(Beginning of DATASET SECTION)

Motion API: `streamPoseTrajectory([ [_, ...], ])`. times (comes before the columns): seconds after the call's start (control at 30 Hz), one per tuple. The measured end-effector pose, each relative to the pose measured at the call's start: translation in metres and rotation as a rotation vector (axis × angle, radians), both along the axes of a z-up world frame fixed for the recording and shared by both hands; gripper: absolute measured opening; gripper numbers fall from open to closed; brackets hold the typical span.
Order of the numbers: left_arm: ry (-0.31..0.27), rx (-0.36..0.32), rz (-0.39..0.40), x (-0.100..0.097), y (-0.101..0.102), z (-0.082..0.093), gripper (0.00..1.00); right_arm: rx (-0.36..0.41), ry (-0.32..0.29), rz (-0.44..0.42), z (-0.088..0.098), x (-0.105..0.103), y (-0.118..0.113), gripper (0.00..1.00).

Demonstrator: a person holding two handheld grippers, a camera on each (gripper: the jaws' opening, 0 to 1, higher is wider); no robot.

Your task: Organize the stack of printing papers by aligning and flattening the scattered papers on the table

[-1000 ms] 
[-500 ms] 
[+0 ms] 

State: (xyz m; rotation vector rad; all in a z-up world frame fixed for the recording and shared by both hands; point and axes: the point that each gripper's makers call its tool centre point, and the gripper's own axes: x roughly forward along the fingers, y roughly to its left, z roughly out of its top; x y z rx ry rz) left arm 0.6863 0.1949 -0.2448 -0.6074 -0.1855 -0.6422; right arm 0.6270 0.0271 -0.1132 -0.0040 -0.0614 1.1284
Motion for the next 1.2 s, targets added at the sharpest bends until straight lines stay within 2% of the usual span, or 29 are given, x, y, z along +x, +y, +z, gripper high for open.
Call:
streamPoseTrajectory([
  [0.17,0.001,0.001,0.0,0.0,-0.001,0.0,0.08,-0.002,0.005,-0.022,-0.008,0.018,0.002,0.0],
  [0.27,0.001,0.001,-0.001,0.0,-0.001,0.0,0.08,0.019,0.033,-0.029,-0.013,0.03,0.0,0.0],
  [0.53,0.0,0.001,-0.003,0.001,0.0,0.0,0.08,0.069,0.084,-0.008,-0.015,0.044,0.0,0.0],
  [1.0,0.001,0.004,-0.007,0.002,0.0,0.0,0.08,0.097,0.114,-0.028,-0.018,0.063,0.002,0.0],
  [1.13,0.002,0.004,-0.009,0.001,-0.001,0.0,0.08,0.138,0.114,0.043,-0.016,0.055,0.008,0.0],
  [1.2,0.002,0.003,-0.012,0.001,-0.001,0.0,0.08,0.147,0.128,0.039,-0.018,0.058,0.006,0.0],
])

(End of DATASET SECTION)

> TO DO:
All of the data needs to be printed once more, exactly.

> SOLUTION FOR THIS PROBLEM:
Motion API: `streamPoseTrajectory([ [_, ...], ])`. times (comes before the columns): seconds after the call's start (control at 30 Hz), one per tuple. The measured end-effector pose, each relative to the pose measured at the call's start: translation in metres and rotation as a rotation vector (axis × angle, radians), both along the axes of a z-up world frame fixed for the recording and shared by both hands; gripper: absolute measured opening; gripper numbers fall from open to closed; brackets hold the typical span.
Order of the numbers: left_arm: ry (-0.31..0.27), rx (-0.36..0.32), rz (-0.39..0.40), x (-0.100..0.097), y (-0.101..0.102), z (-0.082..0.093), gripper (0.00..1.00); right_arm: rx (-0.36..0.41), ry (-0.32..0.29), rz (-0.44..0.42), z (-0.088..0.098), x (-0.105..0.103), y (-0.118..0.113), gripper (0.00..1.00).

Demonstrator: a person holding two handheld grippers, a camera on each (gripper: the jaws' opening, 0 to 1, higher is wider); no robot.

Your task: Organize the stack of printing papers by aligning and flattening the scattered papers on the table

[-1000 ms] 
[-500 ms] 
[+0 ms] 

State: (xyz m; rotation vector rad; all in a z-up world frame fixed for the recording and shared by both hands; point and axes: the point that each gripper's makers call its tool centre point, and the gripper's own axes: x roughly forward along the fingers, y roughly to its left, z roughly out of its top; x y z rx ry rz) left arm 0.6863 0.1949 -0.2448 -0.6074 -0.1855 -0.6422; right arm 0.6270 0.0271 -0.1132 -0.0040 -0.0614 1.1284
Motion for the next 1.2 s, targets added at the sharpest bends until straight lines stay within 2% of the usual span, or 29 are given, x, y, z along +x, +y, +z, gripper high for open.
Call:
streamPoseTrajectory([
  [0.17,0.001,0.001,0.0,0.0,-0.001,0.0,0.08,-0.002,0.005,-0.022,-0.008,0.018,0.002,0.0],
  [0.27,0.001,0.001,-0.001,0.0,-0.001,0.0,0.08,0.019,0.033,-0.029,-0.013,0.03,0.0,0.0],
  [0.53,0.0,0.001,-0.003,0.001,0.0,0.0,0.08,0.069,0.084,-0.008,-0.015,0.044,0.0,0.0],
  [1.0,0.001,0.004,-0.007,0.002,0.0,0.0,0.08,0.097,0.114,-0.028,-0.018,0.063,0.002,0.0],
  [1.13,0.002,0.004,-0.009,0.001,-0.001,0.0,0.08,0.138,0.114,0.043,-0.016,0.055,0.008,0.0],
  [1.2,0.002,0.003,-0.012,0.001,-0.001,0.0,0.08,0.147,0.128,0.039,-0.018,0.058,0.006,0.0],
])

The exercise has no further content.